* Stored data:
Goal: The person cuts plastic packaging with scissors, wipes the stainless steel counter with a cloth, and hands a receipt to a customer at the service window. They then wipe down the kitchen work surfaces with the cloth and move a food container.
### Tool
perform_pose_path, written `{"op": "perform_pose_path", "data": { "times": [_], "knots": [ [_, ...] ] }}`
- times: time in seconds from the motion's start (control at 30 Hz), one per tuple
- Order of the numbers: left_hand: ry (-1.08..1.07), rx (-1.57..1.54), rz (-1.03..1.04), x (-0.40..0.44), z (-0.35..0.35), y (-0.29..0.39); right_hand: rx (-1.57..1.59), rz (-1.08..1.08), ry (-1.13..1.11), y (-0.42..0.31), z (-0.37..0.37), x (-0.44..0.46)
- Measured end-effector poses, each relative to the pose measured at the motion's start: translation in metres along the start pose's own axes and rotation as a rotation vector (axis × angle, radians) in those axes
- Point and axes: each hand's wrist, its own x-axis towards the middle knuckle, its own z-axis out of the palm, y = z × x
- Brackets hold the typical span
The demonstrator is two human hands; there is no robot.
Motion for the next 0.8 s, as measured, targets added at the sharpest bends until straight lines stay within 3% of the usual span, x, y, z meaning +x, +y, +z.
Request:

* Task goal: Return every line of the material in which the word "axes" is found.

* Task answer:
- Measured end-effector poses, each relative to the pose measured at the motion's start: translation in metres along the start pose's own axes and rotation as a rotation vector (axis × angle, radians) in those axes
- Point and axes: each hand's wrist, its own x-axis towards the middle knuckle, its own z-axis out of the palm, y = z × x

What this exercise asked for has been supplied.